Some prefer dry land
Nursing homes typically try to give residents as much autonomy as they can, but until Camden's adventures, it was unheard of for residents to help choose a vacation destination -- or take a vacation at all.
The cruise idea came up early last year after Letich returned from a Florida vacation and a resident asked jokingly when residents got a holiday.
"The more we thought about that, the better it sounded," Letich said. "Who deserves a vacation more than someone who lives in a nursing home?"
Most residents are on Medicaid because their care costs have impoverished them. They could not afford the $700 for the four-day cruise or the $100 for Camp Friendship. The costs have been covered largely by donations from the home's vendors and others.
For its cruise adventure, Camden will receive the Dare to Be Great award this fall from its trade association, Care Providers of Minnesota.
Not all residents liked the idea of going to sea, and weekly meetings to start planning a summer trip began soon after the cruise ended.
"I won't have nothing to do with the ocean," said resident Timothy Texier, 50, a fan of Camden after living in five homes the past few years.
"And it's not just because I'm in a wheelchair," he said. "Ships and airplanes, those are scary ways to travel. I like this lake vacation where you can stay on solid ground."
Camden is embarking on other ways to enhance life at the home. With a state grant, it is starting a pilot project to see if anxiety, confusion, depression and other health risks -- and costs -- can be reduced with massages, pets, aromatherapy, playing musical instruments and other techniques.
"No matter how hard we try, life in a nursing home still is communal living, and there's a lot that's very predictable," Letich said. "The cruise and lake experiences are really different, and being able to plan for the future energizes all of us, resident and staff."

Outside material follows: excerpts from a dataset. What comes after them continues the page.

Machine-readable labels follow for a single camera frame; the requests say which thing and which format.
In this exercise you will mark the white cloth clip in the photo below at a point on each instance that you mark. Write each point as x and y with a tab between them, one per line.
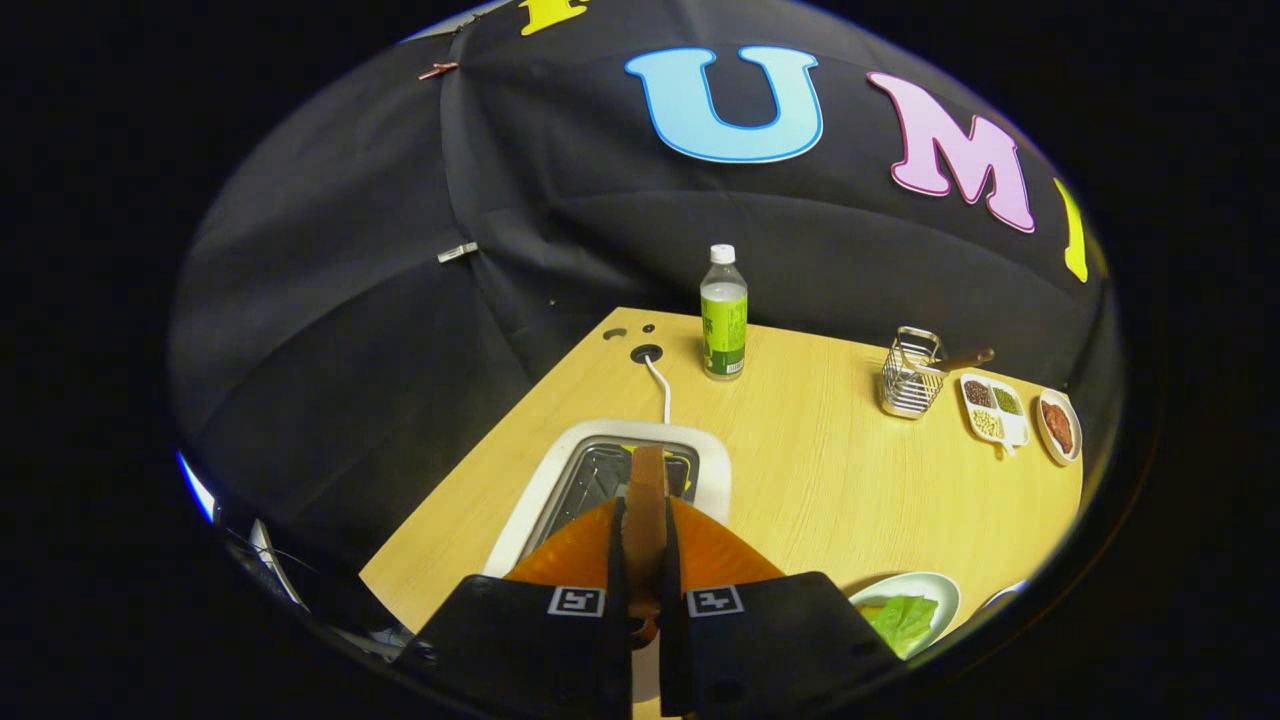
458	252

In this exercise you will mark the green lettuce leaf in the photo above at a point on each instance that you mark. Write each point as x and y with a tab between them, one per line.
905	620

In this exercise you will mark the green label water bottle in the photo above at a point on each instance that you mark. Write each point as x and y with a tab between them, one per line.
723	330

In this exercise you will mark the brown meat steak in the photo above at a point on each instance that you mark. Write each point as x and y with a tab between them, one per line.
1058	428

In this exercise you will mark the pile of green beans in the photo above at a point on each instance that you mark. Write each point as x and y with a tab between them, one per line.
1007	400

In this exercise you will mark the pile of dark beans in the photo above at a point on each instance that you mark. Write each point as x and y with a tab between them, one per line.
978	393

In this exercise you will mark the plain toast bread slice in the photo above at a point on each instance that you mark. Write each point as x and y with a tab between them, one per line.
646	520

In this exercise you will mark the white oval plate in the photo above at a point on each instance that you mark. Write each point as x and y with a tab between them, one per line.
1043	445

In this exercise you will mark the white toaster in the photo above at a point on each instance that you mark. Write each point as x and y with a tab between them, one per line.
714	470

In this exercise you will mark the pale green round plate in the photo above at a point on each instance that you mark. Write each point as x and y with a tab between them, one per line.
945	595

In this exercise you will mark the pile of yellow beans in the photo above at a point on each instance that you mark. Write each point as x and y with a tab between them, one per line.
988	423

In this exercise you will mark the white divided dish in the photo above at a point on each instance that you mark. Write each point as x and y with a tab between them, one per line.
1012	430

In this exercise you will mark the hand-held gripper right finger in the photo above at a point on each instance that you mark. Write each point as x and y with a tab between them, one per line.
672	600

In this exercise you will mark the black backdrop cloth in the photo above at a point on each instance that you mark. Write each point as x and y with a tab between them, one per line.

He said he has received calls from other nursing homes congratulating him for the innovative vacations, and might try to find five or six other homes to join in a cruise next year.
A celebration at sea?
Letich and the residents already are planning that cruise for November 2012 -- this time probably seven days -- perhaps to Cozumel, Mexico.
Preparing for vacations has helped some residents become stronger and take up activities they thought were behind them -- for instance dancing a waltz on the ship, or the polka at the lake.
Nowhere is that more apparent than with residents Randy Allen, 57, and Lorre Lewis, 55. They were engaged in June and plan to be married at sea by the cruise captain.
"I've had two strokes and I'm working real hard at walking again," Allen said. "I'm up to 20 steps, but I'll do better. Lorre wants me to walk down the aisle."